Arrivés au terme de notre étude, la parabole de l’anneau apparaît donc comme lourde de sens
dans la pièce, elle sera déterminante pour la suite de l’action dramatique. Par la parabole, la question
cruciale de la vraie religion se trouve dédramatisée; à l’urgence de l’action (dramatique, politique) se
substitue le temps de la narration. Certes, la parabole ne résout pas d’une manière utopiste la réalité
des conflits religieux, ayant comme le précise Nathan tué ses sept fils, cependant, elle ouvre la voie
vers le dialogue, vers la compréhension de l’autre. Ce dialogue sera répété à plusieurs reprise
notamment lorsque Nathan échangera avec le Frère, qui lui déclarera : “Par Dieu, vous êtes un
chrétien! Un chrétien comme il n’y en eut jamais!”. La parole dans “Nathan Le Sage” est donc
productrice de l’action, mouvement vers la réconciliation filiale, la résolution de la “quête identitaire”
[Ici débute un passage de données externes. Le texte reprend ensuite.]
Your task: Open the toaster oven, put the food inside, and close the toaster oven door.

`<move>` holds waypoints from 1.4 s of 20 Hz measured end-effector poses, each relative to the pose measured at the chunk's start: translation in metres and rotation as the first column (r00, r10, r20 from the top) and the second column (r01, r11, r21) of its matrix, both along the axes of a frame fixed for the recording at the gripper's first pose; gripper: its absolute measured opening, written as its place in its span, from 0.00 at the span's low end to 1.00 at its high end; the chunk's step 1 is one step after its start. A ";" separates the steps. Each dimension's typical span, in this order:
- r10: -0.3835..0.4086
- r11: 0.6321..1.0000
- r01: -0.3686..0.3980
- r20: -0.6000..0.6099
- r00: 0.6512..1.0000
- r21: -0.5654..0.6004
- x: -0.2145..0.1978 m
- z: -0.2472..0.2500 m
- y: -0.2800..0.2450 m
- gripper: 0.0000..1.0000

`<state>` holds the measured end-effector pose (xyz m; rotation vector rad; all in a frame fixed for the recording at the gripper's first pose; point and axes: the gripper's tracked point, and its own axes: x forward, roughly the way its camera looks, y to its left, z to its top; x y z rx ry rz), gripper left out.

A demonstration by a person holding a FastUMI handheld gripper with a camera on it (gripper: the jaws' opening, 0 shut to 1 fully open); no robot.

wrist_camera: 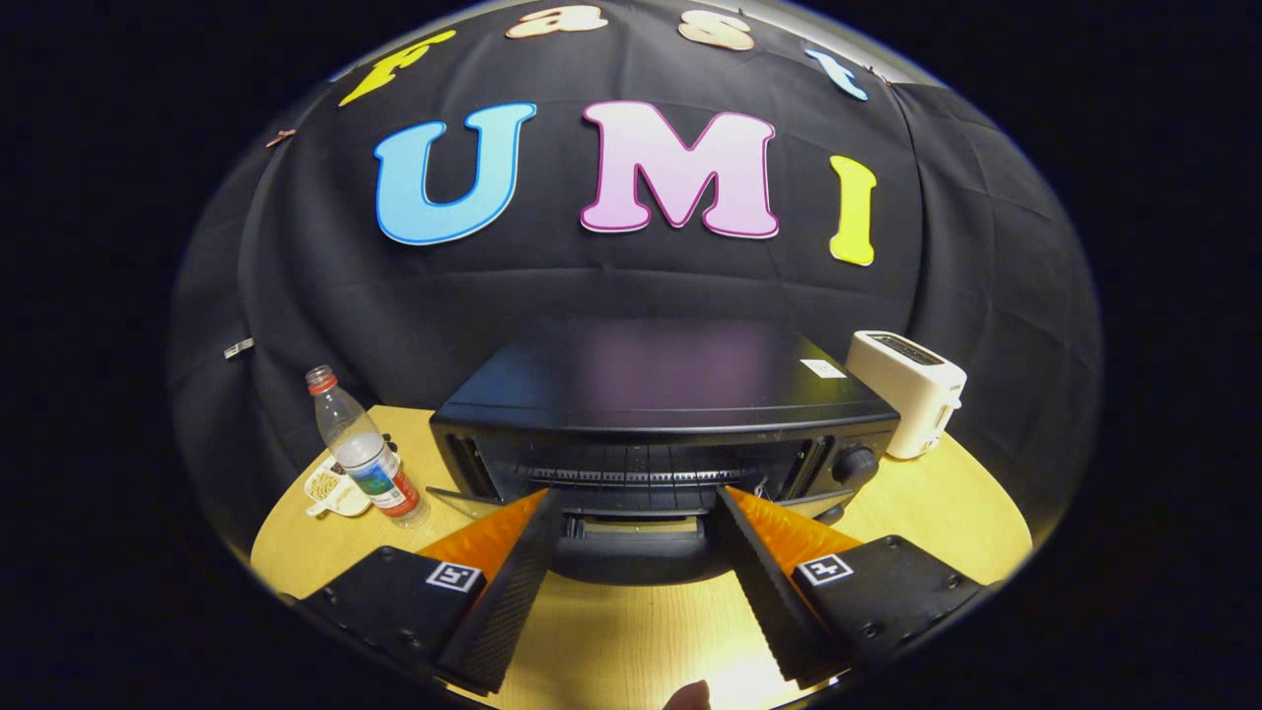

inhérente à la pièce. Il ne s’agit pas de réduire les différences entre les religions pour arriver à un
consensus, mais de porter par la pratique de la piété, chacune des religion à son point de perfection
propre. La parabole visant corollairement à considérer le monde “tel qu’il est” et donc à l’accepter
dans sa pluralité, ses divergences, mais aussi, à penser le monde “tel qu’il pourrait ou devrait être”,
relativisme métaphysique d’une humanité à venir. Dès lors, on comprend mieux pourquoi en 1968,
dans un essai intitulé Men for Dark Times Hannah Arendt avait choisi entre autre de citer Lessing,
comme l’affirme Arendt : “Lessing se réjouissant de ce que l’anneau authentique, s’il y en a jamais
eu un, ait été perdu (..) Si l’anneau authentique avait existé, cela aurait impliqué la fin du dialogue, et
donc de l’amitié, et donc de l’humanité.”